Page MenuHomePhabricator

Gitlab Merge Requests count looks way too low
Open, Needs TriagePublicBUG REPORT

Description

Looking at wikimedia.biterg.io dashboard for Gitlab Merge Requests, over 90 days it shows only 71 merge requests, 15 submitters and 6 repositories. That sounds way too low. I guess the crawler is not indexing all the Gitlab repositories?

Dashboard link https://wikimedia.biterg.io/app/dashboards#/view/b2218fd0-bc11-11e8-8aac-ef7fd4d8cbad

Event Timeline

Aklapper renamed this task from Biterg Gitlab Merge Requests count looks way too low to Gitlab Merge Requests count looks way too low.EditedMay 15 2024, 9:51 AM
Aklapper changed the subtype of this task from "Task" to "Bug Report".

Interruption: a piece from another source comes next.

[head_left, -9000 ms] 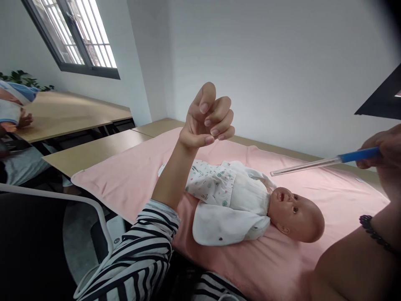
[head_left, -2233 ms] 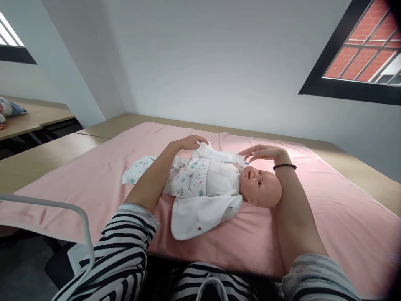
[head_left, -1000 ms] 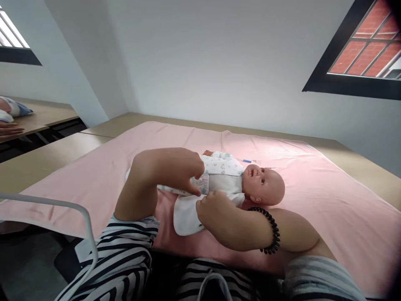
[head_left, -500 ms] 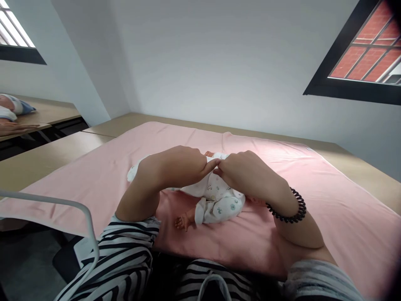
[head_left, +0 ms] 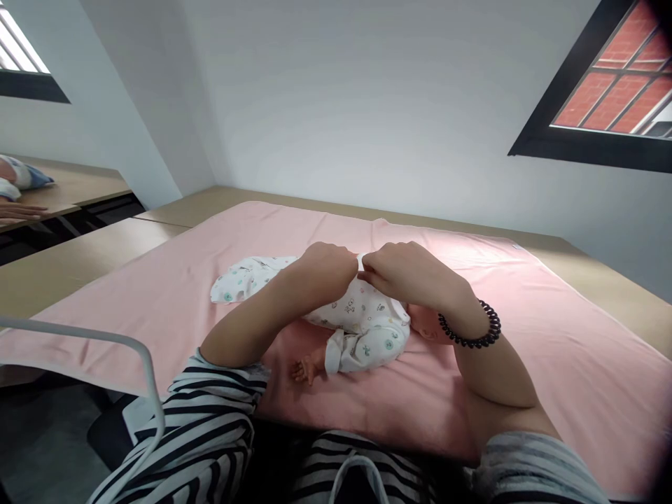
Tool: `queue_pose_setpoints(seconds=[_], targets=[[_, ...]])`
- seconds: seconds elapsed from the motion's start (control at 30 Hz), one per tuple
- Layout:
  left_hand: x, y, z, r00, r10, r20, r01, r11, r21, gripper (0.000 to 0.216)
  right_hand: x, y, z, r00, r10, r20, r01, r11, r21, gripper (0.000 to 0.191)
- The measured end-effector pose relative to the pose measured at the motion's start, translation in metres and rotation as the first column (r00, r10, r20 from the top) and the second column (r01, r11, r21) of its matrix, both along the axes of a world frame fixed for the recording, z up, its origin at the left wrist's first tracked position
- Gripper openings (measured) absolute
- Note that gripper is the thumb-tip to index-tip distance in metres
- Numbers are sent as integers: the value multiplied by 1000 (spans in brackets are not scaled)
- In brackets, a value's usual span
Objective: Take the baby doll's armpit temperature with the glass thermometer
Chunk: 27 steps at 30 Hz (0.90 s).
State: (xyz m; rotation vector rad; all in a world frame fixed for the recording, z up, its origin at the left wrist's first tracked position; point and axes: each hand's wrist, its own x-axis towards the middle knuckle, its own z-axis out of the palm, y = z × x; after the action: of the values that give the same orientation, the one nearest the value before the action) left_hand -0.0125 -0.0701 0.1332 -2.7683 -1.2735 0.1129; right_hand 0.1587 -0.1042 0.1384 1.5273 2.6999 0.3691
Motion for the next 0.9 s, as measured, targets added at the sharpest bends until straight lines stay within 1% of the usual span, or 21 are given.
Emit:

https://gitlab.com/Bitergia/c/Wikimedia/sources/blob/master/projects.json has not been updated since 2024-02-05 (not sure if that's still the canonical source to pull from for indexing though), and lists 71 repositories.

Regarding https://gitlab.com/Bitergia/c/Wikimedia/sources/blob/master/projects.json , according to https://support.bitergia.com/support/tickets/1251

This repo was abandoned after February's migration. The new one isn't public. We are discussing whether we can update it on demand or commit to keeping the public ones updated.

I updated https://www.mediawiki.org/w/index.php?title=Community_metrics&diff=6556755&oldid=6425860 accordingly.

The current non-public config file indexes 100 code repositories which contain "gitlab" in their URLs.

We need to go for a weekly view to find gaps, and while we have some recently, they look normal compared to the last 3 years
[...]
Most of Wikimedia Deutschland's MR activity in the last 3 years has been focused on https://gitlab.wikimedia.org/repos/releng/cli, so I've asked to double-check whether this repo has shown warnings in the collection logs.
If you have other suspects or observations that could help narrow the search for lost data, please let us know. You have more context [...] within the Wikimedia community and what to expect.

There is a separate ticket about indexing more GitLab repositories at https://support.bitergia.com/support/tickets/1274 which seems to be the actual culprit here.

I am reopening this task which was filed assuming the crawler is not indexing all the Gitlab repositories which is what ticket 1274 tracks now :)